「テクノロジー」の進化が急激に進む今日、わたしたちの周りのあらゆる物が開発され、便利になり、さらなる楽しみを提供し、時には先回りして問題を解決してくれたりもする。
しかし、そんな「最新テクノロジー」をもってしても解決できない問題も、世の中にはたくさんある。
例えば、「便秘」。
年代性別問わず、私たちを苦しめるこの問題。最近では、便秘知らずと思われていた子どもまでもが、悩んでいるという話すらある。たかが便秘、というなかれ。極度の便秘は死亡原因にもなるというから、事態は深刻だ。
そんな万国共通の悩みである「便秘」を、「超アナログ」なプロダクトで解決し、爆発的なヒットを記録している商品がある。
「Squatty Potty」というその商品、いったいどのようにして人々を救ってくれるのだろうか。
「Squatty Potty」を開発したのはEdwards一家。彼らは「人間の排便に及ぼす体位の影響」について学び、以下のような結論を導き出している。
股関節の屈曲が大きくなればなるほど直腸管がより真っ直ぐになり、排便への妨げが減少する。
また、しゃがんで用を足すイラン式のトイレと、座って用を足す洋式のトイレでの比較を行った結果、イラン式のトイレの方が肛門直腸の角度がより広がり、排便もより楽であったのだ。
そう。これは最近では珍しくなってしまった日本の「和式トイレ」でも、同じことが言えるだろう。
イラン式や和式のトイレの方が用を足すのに楽だが、しゃがんで用を足すことは慣れていない人にとっては、この体勢はかなりのストレスである。洋式のトイレに慣れてしまった日本の現代人も、きっとそうかもしれない。

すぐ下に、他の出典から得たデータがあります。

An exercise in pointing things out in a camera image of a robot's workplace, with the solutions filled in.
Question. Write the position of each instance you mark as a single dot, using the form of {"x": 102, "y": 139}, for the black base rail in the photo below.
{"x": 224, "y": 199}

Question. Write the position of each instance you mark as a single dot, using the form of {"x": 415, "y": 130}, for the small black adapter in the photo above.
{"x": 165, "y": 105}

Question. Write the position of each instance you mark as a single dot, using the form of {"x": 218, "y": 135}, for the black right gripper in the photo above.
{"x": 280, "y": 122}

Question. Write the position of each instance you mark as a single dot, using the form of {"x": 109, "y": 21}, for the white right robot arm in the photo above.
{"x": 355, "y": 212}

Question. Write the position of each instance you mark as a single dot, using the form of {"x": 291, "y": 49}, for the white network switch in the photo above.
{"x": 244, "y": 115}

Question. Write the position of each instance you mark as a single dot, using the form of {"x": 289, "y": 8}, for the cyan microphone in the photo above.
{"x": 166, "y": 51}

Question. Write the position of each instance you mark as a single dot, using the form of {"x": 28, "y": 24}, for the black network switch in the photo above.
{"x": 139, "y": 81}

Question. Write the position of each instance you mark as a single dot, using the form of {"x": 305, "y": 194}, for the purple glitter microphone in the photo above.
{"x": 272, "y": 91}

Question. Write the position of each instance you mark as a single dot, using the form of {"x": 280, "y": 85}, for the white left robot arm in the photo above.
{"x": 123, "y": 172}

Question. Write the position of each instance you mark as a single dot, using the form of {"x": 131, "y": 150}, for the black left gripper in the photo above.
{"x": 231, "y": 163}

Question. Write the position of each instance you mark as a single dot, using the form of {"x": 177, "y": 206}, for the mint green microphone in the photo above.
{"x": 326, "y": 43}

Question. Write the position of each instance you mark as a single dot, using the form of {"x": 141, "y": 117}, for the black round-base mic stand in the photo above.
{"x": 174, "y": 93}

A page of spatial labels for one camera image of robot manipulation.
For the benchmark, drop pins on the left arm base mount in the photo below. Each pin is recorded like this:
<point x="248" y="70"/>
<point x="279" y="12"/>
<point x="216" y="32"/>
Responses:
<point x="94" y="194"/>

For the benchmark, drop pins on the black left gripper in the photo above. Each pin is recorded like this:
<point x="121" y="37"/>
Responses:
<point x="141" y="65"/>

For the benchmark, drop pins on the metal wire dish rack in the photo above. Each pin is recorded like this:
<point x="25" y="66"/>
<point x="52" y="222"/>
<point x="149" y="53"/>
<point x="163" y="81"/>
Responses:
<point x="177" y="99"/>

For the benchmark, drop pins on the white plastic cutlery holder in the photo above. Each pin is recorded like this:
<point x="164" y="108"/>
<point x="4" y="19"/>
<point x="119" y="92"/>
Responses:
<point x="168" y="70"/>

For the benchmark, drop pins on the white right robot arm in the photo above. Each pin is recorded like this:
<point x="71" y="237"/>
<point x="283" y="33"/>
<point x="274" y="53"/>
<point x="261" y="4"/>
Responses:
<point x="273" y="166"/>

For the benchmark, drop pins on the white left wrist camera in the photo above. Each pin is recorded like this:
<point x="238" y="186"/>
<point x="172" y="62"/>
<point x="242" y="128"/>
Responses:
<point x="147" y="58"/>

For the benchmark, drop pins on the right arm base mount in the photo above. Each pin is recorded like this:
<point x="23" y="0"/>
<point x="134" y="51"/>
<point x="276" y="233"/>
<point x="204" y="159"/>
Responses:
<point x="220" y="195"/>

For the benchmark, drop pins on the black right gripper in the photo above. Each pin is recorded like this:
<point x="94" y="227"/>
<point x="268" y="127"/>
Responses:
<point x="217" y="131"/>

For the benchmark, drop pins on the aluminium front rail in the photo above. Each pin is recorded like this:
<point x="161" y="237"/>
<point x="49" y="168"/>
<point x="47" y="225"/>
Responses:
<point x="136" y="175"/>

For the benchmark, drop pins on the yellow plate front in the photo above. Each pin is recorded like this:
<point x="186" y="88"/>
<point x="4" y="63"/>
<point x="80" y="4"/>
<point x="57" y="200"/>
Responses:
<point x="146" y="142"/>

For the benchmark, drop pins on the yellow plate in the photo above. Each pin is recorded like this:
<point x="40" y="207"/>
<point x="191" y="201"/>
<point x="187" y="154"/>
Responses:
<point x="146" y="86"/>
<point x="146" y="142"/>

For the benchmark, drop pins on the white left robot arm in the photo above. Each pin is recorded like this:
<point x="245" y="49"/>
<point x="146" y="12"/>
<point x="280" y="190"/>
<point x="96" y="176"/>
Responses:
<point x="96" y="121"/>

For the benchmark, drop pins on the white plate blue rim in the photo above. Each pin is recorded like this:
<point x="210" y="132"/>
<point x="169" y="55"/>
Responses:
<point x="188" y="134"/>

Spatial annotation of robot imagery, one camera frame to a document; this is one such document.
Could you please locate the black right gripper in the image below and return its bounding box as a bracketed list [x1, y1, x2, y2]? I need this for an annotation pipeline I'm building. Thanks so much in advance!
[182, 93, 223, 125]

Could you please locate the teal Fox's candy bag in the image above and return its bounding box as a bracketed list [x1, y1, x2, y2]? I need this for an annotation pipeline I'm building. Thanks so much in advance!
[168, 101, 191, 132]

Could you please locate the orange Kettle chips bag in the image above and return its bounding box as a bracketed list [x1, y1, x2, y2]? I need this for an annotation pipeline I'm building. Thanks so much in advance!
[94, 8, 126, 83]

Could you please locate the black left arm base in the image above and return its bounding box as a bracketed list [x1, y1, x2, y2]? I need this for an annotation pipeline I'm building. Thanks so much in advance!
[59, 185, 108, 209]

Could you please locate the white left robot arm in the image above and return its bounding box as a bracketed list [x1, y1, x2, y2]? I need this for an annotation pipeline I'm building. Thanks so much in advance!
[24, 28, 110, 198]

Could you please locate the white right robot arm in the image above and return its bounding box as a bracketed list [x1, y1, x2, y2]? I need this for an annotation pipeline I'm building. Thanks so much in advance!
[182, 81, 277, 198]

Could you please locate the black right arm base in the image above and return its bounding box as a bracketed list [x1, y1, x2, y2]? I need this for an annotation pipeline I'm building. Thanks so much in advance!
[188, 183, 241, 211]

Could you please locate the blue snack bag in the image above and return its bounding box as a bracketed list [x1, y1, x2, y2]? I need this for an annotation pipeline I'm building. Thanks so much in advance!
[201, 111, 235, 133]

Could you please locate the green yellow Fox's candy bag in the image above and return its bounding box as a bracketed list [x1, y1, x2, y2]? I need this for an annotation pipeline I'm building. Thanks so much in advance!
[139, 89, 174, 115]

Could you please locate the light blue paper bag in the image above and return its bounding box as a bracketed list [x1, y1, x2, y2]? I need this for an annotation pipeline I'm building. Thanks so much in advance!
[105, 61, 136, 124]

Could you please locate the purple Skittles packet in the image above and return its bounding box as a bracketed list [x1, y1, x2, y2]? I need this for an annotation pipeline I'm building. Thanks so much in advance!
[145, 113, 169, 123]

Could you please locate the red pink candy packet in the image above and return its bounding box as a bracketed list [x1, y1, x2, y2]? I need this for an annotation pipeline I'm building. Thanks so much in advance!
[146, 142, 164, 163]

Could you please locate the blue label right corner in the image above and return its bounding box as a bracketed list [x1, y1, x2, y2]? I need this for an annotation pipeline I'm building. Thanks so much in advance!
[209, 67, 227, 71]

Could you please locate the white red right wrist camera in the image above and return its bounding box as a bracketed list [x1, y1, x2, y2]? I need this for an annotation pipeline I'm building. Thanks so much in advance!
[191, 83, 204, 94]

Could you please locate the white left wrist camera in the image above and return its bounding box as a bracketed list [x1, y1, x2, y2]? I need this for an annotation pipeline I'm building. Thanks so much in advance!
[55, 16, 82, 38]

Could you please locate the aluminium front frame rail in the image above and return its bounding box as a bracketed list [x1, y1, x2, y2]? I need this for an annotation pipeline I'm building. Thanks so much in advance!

そこで開発されたのが「Squatty Potty」だ。洋式のトイレの快適さを保ちつつ、和式トイレの体勢が取れるスグレモノ。お風呂の椅子の様な見た目で、デザインも使い方もシンプル。ただ洋式トイレに座り、足を「Squatty Potty」に乗せれば、自然とベストな角度にしてくれるのだ。
使わないときはトイレの下に収納できて、邪魔にならない。シンプルなデザインなので掃除も楽。またHPでは、スケルトンや木目調など様々なデザインが販売されているので、あなたの家のトイレに合った一台を見つけられるはず。
このプロダクトを使った人々は、大抵の場合すぐに効果を実感するとのこと。もちろん効果には個人差があるが、大切なのはリラックスすることだという。実際に使用し効果を実感した人の中には、妊娠中の便秘に悩んでいた女性や、慢性の痛みを伴う直腸炎で悩んでいた女性、パーキンソン病によりトイレで用を足すことが困難な男性など、様々な状況で苦しんでいる人たちがいる。
彼らは薬に頼ることをやめ、副作用の心配がなく、なによりも安価な「Squatty Potty」に出会えたことに、とても感謝しているという。その証拠にinstagramで「#squattypotty」を検索してみて欲しい。世界中の人々が、「Squatty Potty愛」をアップロードしているのがわかるはずだ。
はじめて「Squatty Potty」を見た人はこう思うかもしれない。「なんだ、単純なことじゃないか」と。
そう、世界を救うのは最新テクノロジーや、天才による奇想天外な発想ばかりではない。あっけないほどシンプルで、簡単に作ることができ、世に出てみたら誰でも思いつきそうな、そんなプロダクトなのかもしれない。